32.8: Princípios da Cromatografia em Coluna

A técnica de cromatografia foi inventada pela primeira vez em 1901 por Michael S. Tswett, um botânico russo, para separar pigmentos vegetais usando solventes orgânicos. Além disso, em 1941, Archer John Porter Martin e R. L. M. Synge modificaram a técnica embalando sílica gel em uma coluna. Uma mistura de aminoácidos foi então separada na coluna compactada usando clorofórmio e mistura de água como fase móvel. Este foi o primeiro relatório sobre cromatografia em coluna. Atualmente, a cromatografia em coluna é uma técnica amplamente utilizada para separar vários tipos de compostos de uma mistura de amostras.

Fatores que influenciam a separação eficiente de proteínas

Vários parâmetros, como material da coluna, embalagem e condições operacionais, como vazões e temperatura, determinam a eficiência da separação por cromatografia em coluna.

A escolha do material ou matriz da coluna determina a extensão da interação com a amostra. O material da matriz deve ser embalado de forma firme e uniforme na coluna. Bolhas de ar, detritos, partículas grandes e precipitados interferem no fluxo uniforme do solvente através da coluna, afetando sua eficiência de separação. A coluna deve também estar isenta de partículas.

A amostra injetada na coluna deve ser límpida e isenta de agregados que possam obstruir a coluna, dificultando o fluxo de solventes. A taxa de fluxo do solvente também afeta a separação. Taxas de fluxo muito altas ou muito baixas de solventes resultam em separação ineficiente de compostos e preparações impuras. Taxas muito altas também podem perturbar o empacotamento da coluna, afetando a eficiência do processo. Além disso, a composição do tampão de eluição também é um fator importante. Deve ser não corrosivo e compatível com a amostra e também com o material da coluna para evitar precipitação ou dissolução in situ.

Outro parâmetro operacional, a temperatura, também desempenha um papel importante no processo. Ele decide a estabilidade da amostra, material da coluna e tampão de solvente. Além disso, uma temperatura constante em toda a coluna resolve eficientemente os compostos. Após a conclusão do processo de separação, as colunas devem ser lavadas completamente, passando repetidamente um solvente adequado para evitar a contaminação da amostra em outras execuções. Ocasionalmente, o solvente é passado em uma coluna na direção inversa para remover qualquer material entupido.

Limitações

Embora seja uma técnica muito utilizada, o método ainda apresenta algumas limitações.

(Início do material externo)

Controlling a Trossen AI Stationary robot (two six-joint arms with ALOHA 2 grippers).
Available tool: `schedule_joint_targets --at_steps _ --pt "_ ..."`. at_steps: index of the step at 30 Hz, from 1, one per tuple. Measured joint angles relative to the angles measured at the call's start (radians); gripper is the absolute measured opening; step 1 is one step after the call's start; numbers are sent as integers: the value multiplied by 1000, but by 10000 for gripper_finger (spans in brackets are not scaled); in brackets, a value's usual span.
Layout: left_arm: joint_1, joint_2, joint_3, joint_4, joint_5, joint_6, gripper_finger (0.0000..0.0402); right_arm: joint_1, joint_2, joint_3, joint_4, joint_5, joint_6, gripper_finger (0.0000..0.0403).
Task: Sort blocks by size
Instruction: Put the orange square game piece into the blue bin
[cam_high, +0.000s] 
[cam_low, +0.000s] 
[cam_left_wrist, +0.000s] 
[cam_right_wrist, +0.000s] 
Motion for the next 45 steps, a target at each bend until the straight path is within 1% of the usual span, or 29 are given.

É um método muito demorado, pois as taxas de fluxo precisam ser mais lentas para melhor resolução dos compostos. Além disso, grandes quantidades de solventes altamente puros necessários na fase móvel tornam o processo caro. Isso também aumenta o custo de aumento quando são necessários rendimentos mais altos de compostos puros.

A cromatografia em coluna é uma técnica bioquímica usada para separar compostos com base em suas propriedades físicas e químicas.

Tem dois componentes principais - a fase estacionária sólida ou a matriz e a fase móvel líquida ou o solvente.

A coluna embalada com matriz é carregada com uma amostra, como uma mistura de proteínas. O solvente é então usado para transportar a amostra através da coluna.

Dentro da coluna, a matriz atua como uma malha molecular filtrando as proteínas com base em seu tamanho ou interação com a matriz. As proteínas maiores tendem a viajar mais rápido do que as proteínas menores, resultando em uma separação baseada no tamanho.

Além disso, as proteínas em uma amostra podem interagir com a matriz. As interações fracas permitem que as proteínas passem rapidamente, enquanto as interações fortes retêm proteínas dentro da coluna.

Uma mudança gradual no pH ou força iônica do solvente altera as interações das proteínas com a matriz e ajuda a eluír as proteínas em frações separadas.